» **ASSIGNMENT**
Please print the whole of the listing that follows exactly.

» **THE DATA**
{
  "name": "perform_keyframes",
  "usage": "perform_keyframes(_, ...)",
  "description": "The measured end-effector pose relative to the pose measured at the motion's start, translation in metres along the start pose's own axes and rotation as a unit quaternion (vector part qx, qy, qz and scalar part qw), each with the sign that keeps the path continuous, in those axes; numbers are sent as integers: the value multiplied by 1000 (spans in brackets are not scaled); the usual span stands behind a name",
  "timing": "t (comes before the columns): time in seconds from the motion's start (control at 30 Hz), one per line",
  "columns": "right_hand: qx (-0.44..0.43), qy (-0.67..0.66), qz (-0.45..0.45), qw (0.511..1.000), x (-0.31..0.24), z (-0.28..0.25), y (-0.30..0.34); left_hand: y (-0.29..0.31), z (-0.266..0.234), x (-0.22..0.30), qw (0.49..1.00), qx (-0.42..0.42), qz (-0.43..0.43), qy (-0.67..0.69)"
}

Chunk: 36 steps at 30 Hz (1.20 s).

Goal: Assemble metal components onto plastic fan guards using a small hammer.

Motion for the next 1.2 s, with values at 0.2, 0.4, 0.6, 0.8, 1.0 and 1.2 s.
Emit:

» **TASK SOLUTION**
{
  "name": "perform_keyframes",
  "usage": "perform_keyframes(_, ...)",
  "description": "The measured end-effector pose relative to the pose measured at the motion's start, translation in metres along the start pose's own axes and rotation as a unit quaternion (vector part qx, qy, qz and scalar part qw), each with the sign that keeps the path continuous, in those axes; numbers are sent as integers: the value multiplied by 1000 (spans in brackets are not scaled); the usual span stands behind a name",
  "timing": "t (comes before the columns): time in seconds from the motion's start (control at 30 Hz), one per line",
  "columns": "right_hand: qx (-0.44..0.43), qy (-0.67..0.66), qz (-0.45..0.45), qw (0.511..1.000), x (-0.31..0.24), z (-0.28..0.25), y (-0.30..0.34); left_hand: y (-0.29..0.31), z (-0.266..0.234), x (-0.22..0.30), qw (0.49..1.00), qx (-0.42..0.42), qz (-0.43..0.43), qy (-0.67..0.69)"
}

Chunk: 36 steps at 30 Hz (1.20 s).

Goal: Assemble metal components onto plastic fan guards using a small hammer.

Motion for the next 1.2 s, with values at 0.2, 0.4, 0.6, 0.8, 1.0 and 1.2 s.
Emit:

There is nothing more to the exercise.